_Problem details_
Pictures should not appear in the copy; the records themselves must be written out exactly.

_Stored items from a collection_

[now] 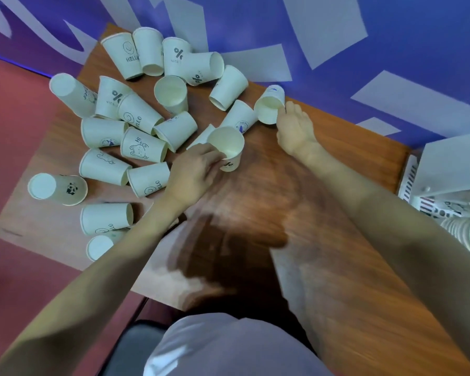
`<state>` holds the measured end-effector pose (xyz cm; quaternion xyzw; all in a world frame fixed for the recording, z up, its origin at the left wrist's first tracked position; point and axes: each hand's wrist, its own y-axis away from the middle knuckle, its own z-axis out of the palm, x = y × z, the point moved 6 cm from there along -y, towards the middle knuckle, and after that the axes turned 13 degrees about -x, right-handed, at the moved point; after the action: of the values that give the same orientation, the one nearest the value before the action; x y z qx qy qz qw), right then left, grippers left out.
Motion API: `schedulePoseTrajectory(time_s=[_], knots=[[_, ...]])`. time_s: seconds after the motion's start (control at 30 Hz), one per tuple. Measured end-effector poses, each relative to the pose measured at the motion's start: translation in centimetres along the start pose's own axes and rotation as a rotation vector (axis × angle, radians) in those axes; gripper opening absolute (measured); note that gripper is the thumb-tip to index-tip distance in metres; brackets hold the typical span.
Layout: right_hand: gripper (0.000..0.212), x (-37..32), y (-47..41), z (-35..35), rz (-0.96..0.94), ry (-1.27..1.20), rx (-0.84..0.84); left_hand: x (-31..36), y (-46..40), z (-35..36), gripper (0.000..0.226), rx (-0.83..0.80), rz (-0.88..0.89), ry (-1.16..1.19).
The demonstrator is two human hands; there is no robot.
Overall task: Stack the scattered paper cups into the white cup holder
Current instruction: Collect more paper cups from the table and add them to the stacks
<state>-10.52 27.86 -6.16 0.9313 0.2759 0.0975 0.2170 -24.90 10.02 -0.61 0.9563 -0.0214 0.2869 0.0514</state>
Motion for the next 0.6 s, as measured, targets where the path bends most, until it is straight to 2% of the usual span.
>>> schedulePoseTrajectory(time_s=[0.1, 0.3, 0.6], knots=[[0.037, 1.8, 2.2, -0.3, 0.025, -0.047, 0.049, 1.0, -0.1, 0.2, 0.014, 0.023, -0.006, 0.010], [0.019, 6.1, 10.2, 0.0, -0.036, -0.348, 0.126, 5.9, 0.2, 0.9, 0.011, 0.020, 0.054, -0.001], [0.013, 12.9, 24.6, 3.2, 0.064, -0.644, 0.391, 14.9, 1.5, 4.2, 0.011, -0.021, 0.208, 0.042]])
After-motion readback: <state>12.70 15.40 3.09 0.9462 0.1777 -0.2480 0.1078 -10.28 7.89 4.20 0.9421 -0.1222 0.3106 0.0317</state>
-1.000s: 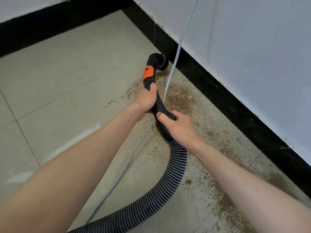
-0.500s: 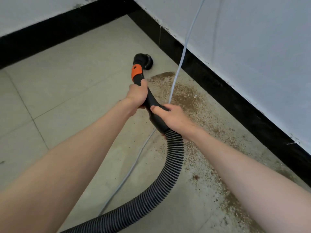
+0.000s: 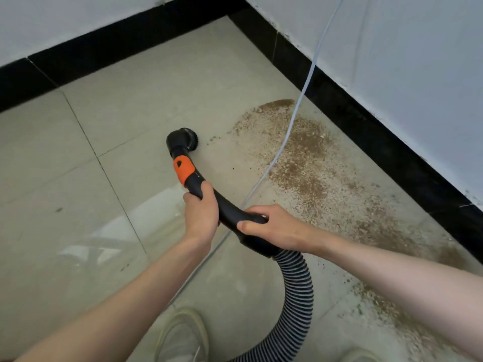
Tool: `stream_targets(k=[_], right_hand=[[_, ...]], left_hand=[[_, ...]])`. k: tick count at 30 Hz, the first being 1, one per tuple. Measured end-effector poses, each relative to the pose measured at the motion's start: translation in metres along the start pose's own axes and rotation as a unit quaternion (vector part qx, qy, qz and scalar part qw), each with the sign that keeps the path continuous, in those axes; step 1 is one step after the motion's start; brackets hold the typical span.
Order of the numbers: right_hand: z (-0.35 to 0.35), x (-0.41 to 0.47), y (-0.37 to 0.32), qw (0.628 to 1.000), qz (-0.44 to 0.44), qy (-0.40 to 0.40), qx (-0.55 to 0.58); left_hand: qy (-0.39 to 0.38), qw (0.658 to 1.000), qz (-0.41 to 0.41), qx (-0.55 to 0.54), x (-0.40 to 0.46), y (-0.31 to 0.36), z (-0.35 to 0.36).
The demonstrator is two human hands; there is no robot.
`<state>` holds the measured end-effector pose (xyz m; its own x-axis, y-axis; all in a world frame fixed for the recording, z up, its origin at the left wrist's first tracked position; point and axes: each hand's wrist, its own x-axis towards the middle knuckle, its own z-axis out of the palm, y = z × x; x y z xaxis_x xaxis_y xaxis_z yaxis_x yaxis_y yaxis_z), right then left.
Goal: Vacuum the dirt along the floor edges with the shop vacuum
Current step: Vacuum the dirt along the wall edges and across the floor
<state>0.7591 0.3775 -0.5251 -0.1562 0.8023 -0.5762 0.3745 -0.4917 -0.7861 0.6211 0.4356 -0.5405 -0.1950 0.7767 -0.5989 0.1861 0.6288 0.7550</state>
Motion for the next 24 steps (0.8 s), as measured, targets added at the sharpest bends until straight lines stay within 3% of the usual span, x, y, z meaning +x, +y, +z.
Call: stream_targets(k=[5,13,16,24], right_hand=[[0.001,-0.024,0.006,1.000,-0.004,0.001,0.014],[-0.002,-0.031,0.011,0.993,0.023,0.116,0.011],[-0.010,-0.028,0.006,0.995,0.025,0.089,0.043],[0.003,0.006,-0.024,0.980,0.048,-0.045,0.187]], left_hand=[[-0.035,0.999,-0.012,-0.035,-0.021,-0.008,0.000],[-0.161,0.987,-0.007,0.010,-0.010,0.013,0.022],[-0.157,0.987,-0.023,-0.003,-0.004,0.017,0.022],[-0.058,0.995,-0.004,-0.083,0.020,0.039,-0.010]])
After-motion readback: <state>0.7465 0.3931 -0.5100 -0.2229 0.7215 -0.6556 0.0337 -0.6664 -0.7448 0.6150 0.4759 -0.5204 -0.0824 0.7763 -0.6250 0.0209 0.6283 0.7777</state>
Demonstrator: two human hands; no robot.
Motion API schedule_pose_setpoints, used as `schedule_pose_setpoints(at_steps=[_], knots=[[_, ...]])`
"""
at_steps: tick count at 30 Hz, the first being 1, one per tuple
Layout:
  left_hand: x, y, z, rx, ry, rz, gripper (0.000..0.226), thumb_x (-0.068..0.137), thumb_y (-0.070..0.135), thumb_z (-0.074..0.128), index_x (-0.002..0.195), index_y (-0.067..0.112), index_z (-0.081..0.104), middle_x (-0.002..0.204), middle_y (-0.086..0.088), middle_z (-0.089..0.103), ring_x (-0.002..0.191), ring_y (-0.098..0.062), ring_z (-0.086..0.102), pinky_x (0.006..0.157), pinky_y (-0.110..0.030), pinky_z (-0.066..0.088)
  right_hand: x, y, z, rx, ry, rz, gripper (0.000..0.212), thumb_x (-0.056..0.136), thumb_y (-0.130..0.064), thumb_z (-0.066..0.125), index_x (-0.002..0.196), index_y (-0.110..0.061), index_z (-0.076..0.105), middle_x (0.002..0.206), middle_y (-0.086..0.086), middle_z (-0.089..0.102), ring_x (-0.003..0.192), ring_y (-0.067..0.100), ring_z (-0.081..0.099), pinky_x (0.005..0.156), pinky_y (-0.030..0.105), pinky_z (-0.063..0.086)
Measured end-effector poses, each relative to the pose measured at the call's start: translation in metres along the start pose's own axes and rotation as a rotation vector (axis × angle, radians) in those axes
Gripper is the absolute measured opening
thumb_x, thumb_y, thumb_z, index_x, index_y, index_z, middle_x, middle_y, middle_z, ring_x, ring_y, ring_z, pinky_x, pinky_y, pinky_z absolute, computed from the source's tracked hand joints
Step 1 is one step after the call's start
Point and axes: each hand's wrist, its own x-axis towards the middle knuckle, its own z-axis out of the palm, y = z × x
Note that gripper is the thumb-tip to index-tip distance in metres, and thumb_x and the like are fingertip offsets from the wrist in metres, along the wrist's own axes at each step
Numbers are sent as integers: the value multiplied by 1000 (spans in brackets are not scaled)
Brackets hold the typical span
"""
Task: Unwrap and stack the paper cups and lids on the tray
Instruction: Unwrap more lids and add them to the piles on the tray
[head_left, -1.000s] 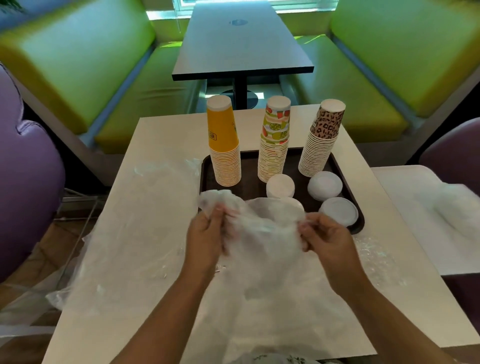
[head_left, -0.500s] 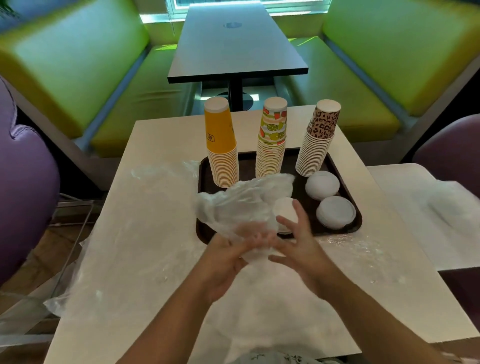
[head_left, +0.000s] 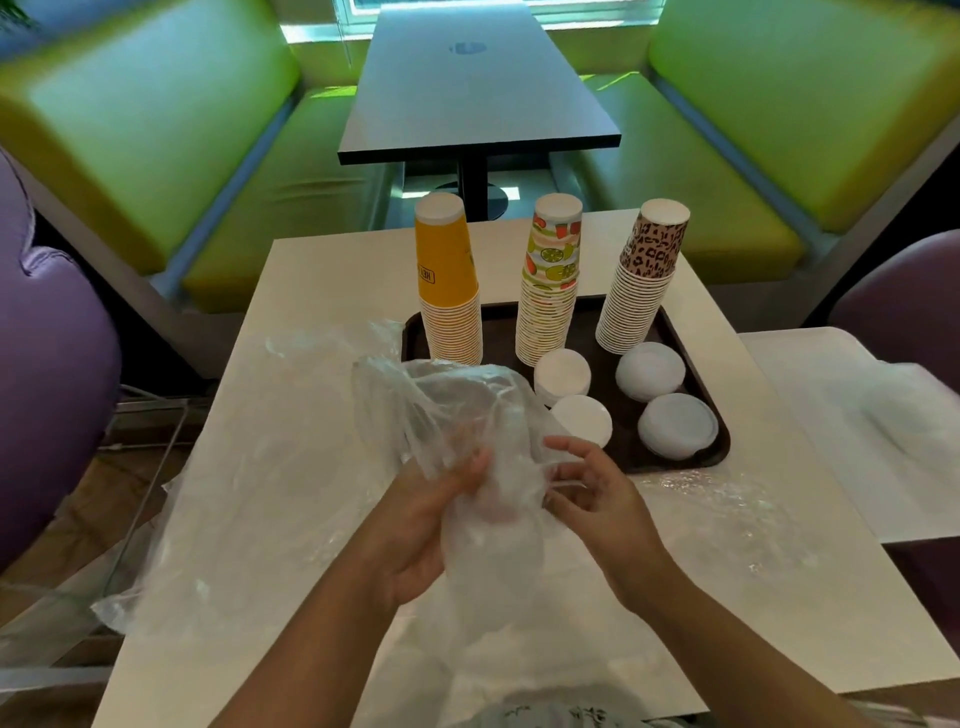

_Task answer_
[now] 
`<state>` holds the measured end-effector pose (xyz cm; quaternion xyzw; all in a world frame fixed for the recording, z up, its origin at the left wrist's first tracked position; point and axes: each hand's wrist, its own y-axis away from the middle knuckle, its own z-axis out of the palm, x = y × z, the point moved 6 cm from there along -y, towards the middle knuckle, and after that the axes turned 13 degrees about -x, right-handed, at the moved point; after the action: of the values that give the same orientation, the one nearest the value before the action; x y z qx qy qz qw), right then left, grippers left out.
Motion API: `schedulePoseTrajectory(time_s=[_], knots=[[_, ...]])`. time_s: seconds after the motion's start (control at 30 Hz), one per tuple. Measured end-effector poses, each relative to the pose measured at the motion's start: translation in centimetres along the start pose's own axes and rotation as a rotation vector (axis × angle, radians) in those axes; gripper opening absolute (measured); note that gripper is the thumb-tip to index-tip distance in metres; brackets hold the typical span.
Layout: right_hand: gripper (0.000..0.212), x (-37..32), y (-47..41), z (-35..35), rz (-0.96..0.94), ry (-1.27..1.20), rx (-0.84..0.84); left_hand: x (-31..36), y (-46..40), z (-35..36), gripper (0.000..0.226), rx (-0.83..0.80), rz (-0.88..0.89), ry (-1.16..1.19).
The demonstrator is two human hands; there is no robot.
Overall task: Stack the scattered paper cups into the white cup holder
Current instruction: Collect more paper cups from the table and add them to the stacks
<state>-10.52 27.86 -6.16 0.9313 0.2759 0.0975 0.2170 -24.90 10.02 -0.61 0.9563 -0.0214 0.2869 0.0514</state>
Motion for the next 0.6 s, as measured, targets where the path bends most, until it is straight to 2% of the usual span.
>>> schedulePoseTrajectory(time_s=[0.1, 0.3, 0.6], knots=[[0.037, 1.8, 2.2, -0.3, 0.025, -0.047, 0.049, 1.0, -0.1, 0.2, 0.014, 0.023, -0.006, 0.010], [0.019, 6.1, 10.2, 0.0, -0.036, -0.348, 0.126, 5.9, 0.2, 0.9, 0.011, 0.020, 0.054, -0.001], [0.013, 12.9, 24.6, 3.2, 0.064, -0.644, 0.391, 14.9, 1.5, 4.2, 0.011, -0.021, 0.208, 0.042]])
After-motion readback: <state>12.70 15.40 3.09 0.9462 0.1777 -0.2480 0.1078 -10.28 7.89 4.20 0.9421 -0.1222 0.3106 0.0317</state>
-1.000s: 
-0.500s: 
+0.000s: 
Tool: `stream_targets(k=[_], right_hand=[[_, ...]], left_hand=[[_, ...]])`. k: tick count at 30 Hz, the first being 1, one per tuple. Measured end-effector poses, each relative to the pose measured at the motion's start: translation in metres along the start pose's own axes and rotation as a unit quaternion (vector part qx, qy, qz and scalar part qw), each with the sign that keeps the path continuous, in those axes; step 1 is one step after the motion's start; brackets hold the typical span.
Order of the numbers: right_hand: z (-0.35 to 0.35), x (-0.41 to 0.47), y (-0.37 to 0.32), qw (0.628 to 1.000), qz (-0.44 to 0.44), qy (-0.40 to 0.40), qx (-0.55 to 0.58); left_hand: qy (-0.39 to 0.38), qw (0.658 to 1.000), qz (-0.41 to 0.41), qx (-0.55 to 0.54), x (-0.40 to 0.46), y (-0.31 to 0.36), z (-0.35 to 0.36).
The demonstrator is two human hands; there is no robot.
`<state>` holds the measured end-effector pose (xyz m; its own x-axis, y-axis; all in a world frame fixed for the recording, z up, its origin at the left wrist's first tracked position; point and axes: each hand's wrist, its own x-axis towards the middle knuckle, its own z-axis out of the palm, y = z × x; x y z xaxis_x xaxis_y xaxis_z yaxis_x yaxis_y yaxis_z), right then left.
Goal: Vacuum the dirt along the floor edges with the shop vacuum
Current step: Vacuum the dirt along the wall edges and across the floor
<state>0.7591 0.3775 -0.5251 -0.1562 0.8023 -0.5762 0.3745 -0.4917 -0.7861 0.6211 0.4356 -0.5405 -0.1950 0.7767 -0.5989 0.1861 0.6288 0.7550</state>
Motion for the next 24 steps (0.8 s), as measured, targets added at the sharpest bends until straight lines stay within 3% of the usual span, x, y, z meaning +x, +y, +z.
Call: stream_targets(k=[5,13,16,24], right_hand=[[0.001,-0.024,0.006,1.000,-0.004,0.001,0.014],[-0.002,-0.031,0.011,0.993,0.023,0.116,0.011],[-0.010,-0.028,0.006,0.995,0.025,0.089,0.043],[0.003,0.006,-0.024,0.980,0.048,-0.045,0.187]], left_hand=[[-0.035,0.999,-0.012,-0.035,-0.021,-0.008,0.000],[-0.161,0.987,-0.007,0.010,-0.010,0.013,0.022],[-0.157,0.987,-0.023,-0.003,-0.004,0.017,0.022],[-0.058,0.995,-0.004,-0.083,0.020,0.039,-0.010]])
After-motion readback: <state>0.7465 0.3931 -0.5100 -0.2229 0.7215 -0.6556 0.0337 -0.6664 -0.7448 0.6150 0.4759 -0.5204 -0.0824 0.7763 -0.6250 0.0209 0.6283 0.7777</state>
Demonstrator: two human hands; no robot.
Motion API schedule_pose_setpoints, used as `schedule_pose_setpoints(at_steps=[_], knots=[[_, ...]])`
"""
at_steps: tick count at 30 Hz, the first being 1, one per tuple
Layout:
  left_hand: x, y, z, rx, ry, rz, gripper (0.000..0.226), thumb_x (-0.068..0.137), thumb_y (-0.070..0.135), thumb_z (-0.074..0.128), index_x (-0.002..0.195), index_y (-0.067..0.112), index_z (-0.081..0.104), middle_x (-0.002..0.204), middle_y (-0.086..0.088), middle_z (-0.089..0.103), ring_x (-0.002..0.191), ring_y (-0.098..0.062), ring_z (-0.086..0.102), pinky_x (0.006..0.157), pinky_y (-0.110..0.030), pinky_z (-0.066..0.088)
  right_hand: x, y, z, rx, ry, rz, gripper (0.000..0.212), thumb_x (-0.056..0.136), thumb_y (-0.130..0.064), thumb_z (-0.066..0.125), index_x (-0.002..0.196), index_y (-0.110..0.061), index_z (-0.076..0.105), middle_x (0.002..0.206), middle_y (-0.086..0.086), middle_z (-0.089..0.102), ring_x (-0.003..0.192), ring_y (-0.067..0.100), ring_z (-0.081..0.099), pinky_x (0.005..0.156), pinky_y (-0.030..0.105), pinky_z (-0.063..0.086)
Measured end-effector poses, each relative to the pose measured at the call's start: translation in metres along the start pose's own axes and rotation as a rotation vector (axis × angle, radians) in those axes
Gripper is the absolute measured opening
thumb_x, thumb_y, thumb_z, index_x, index_y, index_z, middle_x, middle_y, middle_z, ring_x, ring_y, ring_z, pinky_x, pinky_y, pinky_z absolute, computed from the source's tracked hand joints
Step 1 is one step after the call's start
Point and axes: each hand's wrist, its own x-axis towards the middle knuckle, its own z-axis out of the palm, y = z × x
Note that gripper is the thumb-tip to index-tip distance in metres, and thumb_x and the like are fingertip offsets from the wrist in metres, along the wrist's own axes at each step
Numbers are sent as integers: the value multiplied by 1000 (spans in brackets are not scaled)
Brackets hold the typical span
"""
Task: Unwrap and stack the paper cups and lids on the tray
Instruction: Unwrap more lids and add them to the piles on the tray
[head_left, -1.000s] 
[head_left, -0.500s] 
[head_left, +0.000s] 

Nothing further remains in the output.